• 394. Caroline to Beate Gross in Gaisburg: Würzburg, 4 August 1805 [*]
Würzb[urg], 4 August [1805]
|408| I would be very sorry indeed, dearest sister-in-law, had our long silence made you think ill of us, as if we were not thinking of our family members with the most heartfelt concern, or made you think things were not going well with us. As a matter of fact, and despite the rather unfriendly summer, both of us are feeling as healthy as can be, and so serene and harmonious that the good weather and the sunshine that in fact are not present outside just now nonetheless seem to be reposing beneath our very roof.
What has actually prevented us from writing is so much other writing, albeit not to good friends, but out into the wide world.
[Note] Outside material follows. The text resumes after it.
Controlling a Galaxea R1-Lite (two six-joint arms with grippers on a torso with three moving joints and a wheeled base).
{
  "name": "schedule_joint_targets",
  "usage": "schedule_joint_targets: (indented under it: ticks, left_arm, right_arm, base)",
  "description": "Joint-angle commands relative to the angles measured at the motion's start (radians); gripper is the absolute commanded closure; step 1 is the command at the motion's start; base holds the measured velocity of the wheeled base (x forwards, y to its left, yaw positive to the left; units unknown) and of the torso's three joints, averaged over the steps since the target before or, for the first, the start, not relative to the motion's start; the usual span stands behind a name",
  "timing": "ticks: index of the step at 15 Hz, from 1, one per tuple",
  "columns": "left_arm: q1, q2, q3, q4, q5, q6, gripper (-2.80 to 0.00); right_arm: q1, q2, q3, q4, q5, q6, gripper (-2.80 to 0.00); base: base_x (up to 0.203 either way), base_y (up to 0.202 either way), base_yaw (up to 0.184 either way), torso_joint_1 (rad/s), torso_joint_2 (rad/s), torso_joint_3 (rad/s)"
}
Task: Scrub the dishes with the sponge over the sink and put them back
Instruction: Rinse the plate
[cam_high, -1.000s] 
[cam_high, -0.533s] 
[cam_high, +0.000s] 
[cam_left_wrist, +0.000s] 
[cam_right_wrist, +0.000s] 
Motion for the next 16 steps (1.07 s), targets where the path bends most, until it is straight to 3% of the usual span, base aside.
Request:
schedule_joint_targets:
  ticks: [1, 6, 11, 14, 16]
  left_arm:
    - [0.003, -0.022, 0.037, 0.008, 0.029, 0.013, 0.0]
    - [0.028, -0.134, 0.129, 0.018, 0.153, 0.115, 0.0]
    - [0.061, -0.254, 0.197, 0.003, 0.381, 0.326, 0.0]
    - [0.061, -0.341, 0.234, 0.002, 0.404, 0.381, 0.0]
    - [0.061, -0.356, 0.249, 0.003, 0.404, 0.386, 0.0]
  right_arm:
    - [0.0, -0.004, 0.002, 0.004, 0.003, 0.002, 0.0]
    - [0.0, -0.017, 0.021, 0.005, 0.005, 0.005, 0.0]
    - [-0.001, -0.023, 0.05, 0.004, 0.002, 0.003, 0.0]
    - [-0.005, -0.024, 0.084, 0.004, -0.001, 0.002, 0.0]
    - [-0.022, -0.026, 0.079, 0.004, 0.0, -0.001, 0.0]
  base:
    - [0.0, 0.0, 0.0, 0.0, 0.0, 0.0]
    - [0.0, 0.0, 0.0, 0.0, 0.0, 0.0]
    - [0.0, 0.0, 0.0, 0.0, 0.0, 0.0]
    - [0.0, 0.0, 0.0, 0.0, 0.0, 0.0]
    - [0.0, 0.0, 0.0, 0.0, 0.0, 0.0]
Almost everything under the press with Cotta right now has come from my hand, which has robbed me not only of the time, but also of most of my desire to write letters. [1] How is it, however, that I have received absolutely nothing from Mother for so long now? And that August is not coming? whom I herewith seriously invite yet again.
Nothing must have been decided yet with regard to Adelberg. [2] If I have been wishing anything lately, it is that the dear parents might move there. A couple of clerics from Württemberg were here a few weeks ago, the good friend from Neustadt and one from [lacuna] who were of the opinion that your father had a fairly good chance of getting the position. [3] They both were quite well diverted here and will doubtless also praise their countrymen.
Fritz had yet another visit from a countryman, namely, Prince Paul, who pleased him quite beyond all expectation. Given what he related, the prince must indeed be quite charming and witty. What was funny is that Paulus, whom he had sought out first, had to bring him over here. Paulus himself came into my room because he found no one else, and said there he had a stranger at his house who very much |409| wanted to make Schelling’s acquaintance. So I sent the maidservant upstairs with them without really knowing who it was. [4] The prince asked Schelling — “Do you not recognize me? I passed by you in Tübingen 2 years ago and I certainly still recognize you.” And Fritz did indeed also recognize him, which, of course, greatly pleased him; he spent a good hour with him along with the sneaky apostle. [5] From what I hear, the Pauluses will be departing for Swabia during the next few days; they are both in ill health.
Word has it that Malle has become quite properly settled in Schlechtbach and is performing miracles with the professor’s uniform and the father-in-law’s gunpowder. [6]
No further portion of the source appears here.